I texted her back 'PLEASE RAMYA. JUST GIVE ME A CHANCE. I'LL COME TALK TO YOU IN THE MORNING BREAK. WE'LL SORT THINGS OUT.'

'IF YOU TRY TO TALK TO ME, YOUR NUMBER WILL GET BLOCKED' she replied in an instant. I understood that she was furious. So I decided to give her some time. I was praying to none other than Saraswathi that the problem should get resolved in a day or two. I really wanted to celebrate her birthday together.

I went to school that morning with bandages around my knee and elbow. Eventhough she told me to stay away, I wanted to see her. Not talk, I just wanted to see her face without her noticing me.

So in the morning break, I went past her class gazing through the window. I saw her. It was then that I decided that it was really over. In that instance, I became nuts. Why? Because Arjun, Swetha and Ramya were all laughing and playing. I could feel my blood boiling. I couldn't control my anger anymore.

How could she laugh in a situation like this? Did I mean nothing to her? Was it all a lie? I hated me for loving her so much. I hated me for not being able to hate her even now.

Without me realizing, I stopped moving and stood there seeing them. I didn't know for how long I was standing there. But I was there long enough for my blood pressure to go off the roof; long enough for them to notice me.

Why did this happen to me? Last night in the fight, out of all the inappropriate things I told her, one was 'GO AND BE HAPPY WITH ARJUN. YOU ONLY LIKE HIM AND NOT ME. ' Was she doing what I said? Was it an act of punishment or was it really true?

Of the three, Arjun saw me first. On seeing me, the smile on his face vanished and guilt seemed to take over. What? Did she tell him everything that happened the previous night? She had told him.

I really was true because Ramya never tells anything about Arjun to me. She didn't forget his birthday. For the first time in my life, I didn't want to be right?

The next thing I knew, I was in their classroom. I was walking straight towards them. Seeing me coming, Ramya fled the place. But that didn't stop me from marching forward.

The next moment I was in the Principal's room. What have I done? Why did I do it? What made me do it? I really ended it now. I just took a bucket of acid and poured it over myself.

While I was gathering up my thoughts, the principal came. She asked me the question 'WHY DID YOU PUNCH ARJUN?' I asked myself the same question. But I didn't know the answer. How could I say I didn't know to the Principal. That was like jumping straight into hell.

I decided to evade the question.
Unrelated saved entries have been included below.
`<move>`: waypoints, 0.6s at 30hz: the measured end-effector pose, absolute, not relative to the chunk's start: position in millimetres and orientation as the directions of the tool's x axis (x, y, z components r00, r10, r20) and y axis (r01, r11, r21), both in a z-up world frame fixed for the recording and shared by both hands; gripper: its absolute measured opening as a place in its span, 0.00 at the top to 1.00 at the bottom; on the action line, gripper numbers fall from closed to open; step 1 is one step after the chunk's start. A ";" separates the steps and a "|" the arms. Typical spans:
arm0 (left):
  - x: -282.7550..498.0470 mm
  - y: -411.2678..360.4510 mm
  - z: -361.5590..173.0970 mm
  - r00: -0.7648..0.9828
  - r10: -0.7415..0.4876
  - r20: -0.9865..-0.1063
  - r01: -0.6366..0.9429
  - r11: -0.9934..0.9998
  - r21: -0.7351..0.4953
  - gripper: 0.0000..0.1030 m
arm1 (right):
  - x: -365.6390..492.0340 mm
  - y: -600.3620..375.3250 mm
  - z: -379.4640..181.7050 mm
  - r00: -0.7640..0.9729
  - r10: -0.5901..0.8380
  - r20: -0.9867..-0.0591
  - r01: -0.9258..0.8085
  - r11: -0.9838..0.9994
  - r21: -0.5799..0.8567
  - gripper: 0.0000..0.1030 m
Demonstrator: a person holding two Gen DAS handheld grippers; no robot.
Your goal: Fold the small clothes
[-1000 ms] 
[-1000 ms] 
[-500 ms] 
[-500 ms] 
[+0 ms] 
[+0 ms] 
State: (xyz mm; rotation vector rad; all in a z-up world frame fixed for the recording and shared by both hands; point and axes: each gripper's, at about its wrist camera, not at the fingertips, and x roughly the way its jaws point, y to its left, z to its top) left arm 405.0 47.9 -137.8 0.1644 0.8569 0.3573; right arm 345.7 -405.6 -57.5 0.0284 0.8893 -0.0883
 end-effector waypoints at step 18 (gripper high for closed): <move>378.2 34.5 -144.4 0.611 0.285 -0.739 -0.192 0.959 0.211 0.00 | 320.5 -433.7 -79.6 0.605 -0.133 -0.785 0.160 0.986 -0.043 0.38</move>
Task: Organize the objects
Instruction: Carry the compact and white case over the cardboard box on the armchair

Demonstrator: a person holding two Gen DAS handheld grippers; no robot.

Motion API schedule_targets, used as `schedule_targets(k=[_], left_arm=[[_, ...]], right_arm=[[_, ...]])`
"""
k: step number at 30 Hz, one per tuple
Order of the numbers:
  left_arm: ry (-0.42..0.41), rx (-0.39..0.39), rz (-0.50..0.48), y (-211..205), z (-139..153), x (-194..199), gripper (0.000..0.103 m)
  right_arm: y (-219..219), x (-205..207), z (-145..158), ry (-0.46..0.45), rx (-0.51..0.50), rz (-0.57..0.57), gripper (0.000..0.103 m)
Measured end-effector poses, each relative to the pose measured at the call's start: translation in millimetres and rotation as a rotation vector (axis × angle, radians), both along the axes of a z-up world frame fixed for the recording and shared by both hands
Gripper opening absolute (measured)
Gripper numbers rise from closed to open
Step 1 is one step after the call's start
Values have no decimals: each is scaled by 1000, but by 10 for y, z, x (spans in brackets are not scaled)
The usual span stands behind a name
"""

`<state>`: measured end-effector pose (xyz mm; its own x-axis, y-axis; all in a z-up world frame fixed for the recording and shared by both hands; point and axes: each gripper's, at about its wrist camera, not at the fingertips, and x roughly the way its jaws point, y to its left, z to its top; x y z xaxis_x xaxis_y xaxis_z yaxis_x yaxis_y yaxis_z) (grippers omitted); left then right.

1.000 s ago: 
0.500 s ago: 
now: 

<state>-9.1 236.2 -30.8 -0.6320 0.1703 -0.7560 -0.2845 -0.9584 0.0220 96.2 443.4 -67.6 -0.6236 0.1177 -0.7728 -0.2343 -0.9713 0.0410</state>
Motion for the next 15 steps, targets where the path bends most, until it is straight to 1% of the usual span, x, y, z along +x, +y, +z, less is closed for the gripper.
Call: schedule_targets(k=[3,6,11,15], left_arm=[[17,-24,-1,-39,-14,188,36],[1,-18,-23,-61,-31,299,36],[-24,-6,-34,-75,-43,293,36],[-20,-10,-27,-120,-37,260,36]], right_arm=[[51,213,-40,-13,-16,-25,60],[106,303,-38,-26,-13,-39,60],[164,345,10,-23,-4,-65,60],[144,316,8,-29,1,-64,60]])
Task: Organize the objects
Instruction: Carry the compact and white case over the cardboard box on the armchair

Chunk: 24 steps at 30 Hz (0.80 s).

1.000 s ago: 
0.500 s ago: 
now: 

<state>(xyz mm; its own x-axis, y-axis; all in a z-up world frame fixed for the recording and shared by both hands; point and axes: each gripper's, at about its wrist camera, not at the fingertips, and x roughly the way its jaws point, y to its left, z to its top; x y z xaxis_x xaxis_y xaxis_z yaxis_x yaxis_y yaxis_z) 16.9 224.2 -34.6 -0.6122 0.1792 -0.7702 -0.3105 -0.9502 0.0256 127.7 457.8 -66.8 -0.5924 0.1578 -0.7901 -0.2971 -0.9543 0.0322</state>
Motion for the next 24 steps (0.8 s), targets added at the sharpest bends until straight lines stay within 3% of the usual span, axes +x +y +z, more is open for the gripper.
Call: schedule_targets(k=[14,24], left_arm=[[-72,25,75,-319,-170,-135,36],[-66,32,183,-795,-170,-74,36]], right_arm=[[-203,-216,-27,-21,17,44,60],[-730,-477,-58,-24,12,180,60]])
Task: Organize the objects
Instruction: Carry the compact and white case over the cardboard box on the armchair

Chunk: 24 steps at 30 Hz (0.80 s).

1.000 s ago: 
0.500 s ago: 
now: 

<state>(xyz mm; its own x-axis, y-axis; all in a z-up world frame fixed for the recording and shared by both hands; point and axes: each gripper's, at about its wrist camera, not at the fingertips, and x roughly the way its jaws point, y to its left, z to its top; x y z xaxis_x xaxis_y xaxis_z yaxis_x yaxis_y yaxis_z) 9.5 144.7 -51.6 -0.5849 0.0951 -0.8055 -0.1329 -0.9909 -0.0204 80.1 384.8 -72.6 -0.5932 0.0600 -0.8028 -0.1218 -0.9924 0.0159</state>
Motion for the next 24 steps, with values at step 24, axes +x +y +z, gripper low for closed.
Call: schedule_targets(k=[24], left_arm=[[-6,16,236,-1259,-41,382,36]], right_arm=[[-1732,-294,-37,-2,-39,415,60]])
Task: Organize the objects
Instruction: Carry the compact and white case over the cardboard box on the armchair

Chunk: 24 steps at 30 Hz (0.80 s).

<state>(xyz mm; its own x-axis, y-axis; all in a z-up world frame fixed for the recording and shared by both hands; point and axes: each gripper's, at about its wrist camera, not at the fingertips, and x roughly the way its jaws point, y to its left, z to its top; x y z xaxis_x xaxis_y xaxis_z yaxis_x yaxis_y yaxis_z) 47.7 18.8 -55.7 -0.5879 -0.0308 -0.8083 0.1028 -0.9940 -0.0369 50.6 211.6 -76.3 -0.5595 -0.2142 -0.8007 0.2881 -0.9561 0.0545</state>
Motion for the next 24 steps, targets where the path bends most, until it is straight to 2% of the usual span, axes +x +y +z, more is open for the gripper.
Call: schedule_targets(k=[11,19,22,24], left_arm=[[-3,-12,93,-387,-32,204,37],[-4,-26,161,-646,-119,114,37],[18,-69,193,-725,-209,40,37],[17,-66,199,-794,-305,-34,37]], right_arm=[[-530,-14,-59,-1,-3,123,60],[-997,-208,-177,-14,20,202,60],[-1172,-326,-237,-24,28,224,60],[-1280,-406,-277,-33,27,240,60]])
All I said was 'SORRY. I WON'T DO ANYTHING LIKE THIS AGAIN.' Since it was the first time and since I had an awesome academic performance streak, they let me go only with a warning and an apology letter.

And the real punishment which was an in person apology to Arjun. I had to do it in front of the principal. She made me repeat the apology a couple of times. I've ever since hated that principal.

After coming out from the office, I asked Arjun 'WHY DID YOU CHANGE YOUR FACE SEEING ME?' He asked me whether it was the reason I hit him. I didn't answer the question. He added 'YOU WERE STANDING IN FRONT OF THE CLASS WATCHING US WITH A FURIOUS FACE AND ALSO YOU WERE COVERED WITH BANDAGES. I WAS CONCERNED. SO MY FACE CHANGED AUTOMATICALLY'

What? Did she not tell him? Had I over reacted? The one thing I knew was that I screwed up real bad this time. I apologised to him and for real this time. I added that I would never do such a stupid thing again.

But I never gave him the reason why I hit him. He would have figured that out easily. I know he was dumb but he wasn't mighty dumb to not figure this trivial obvious thing.

After the incident, Arjun and me stopped speaking to each other. I wanted to ask him whether Ramya told him anything about me. But I didn't want to make anything worse. I didn't want me to be the reason that he found out. So I kept quiet.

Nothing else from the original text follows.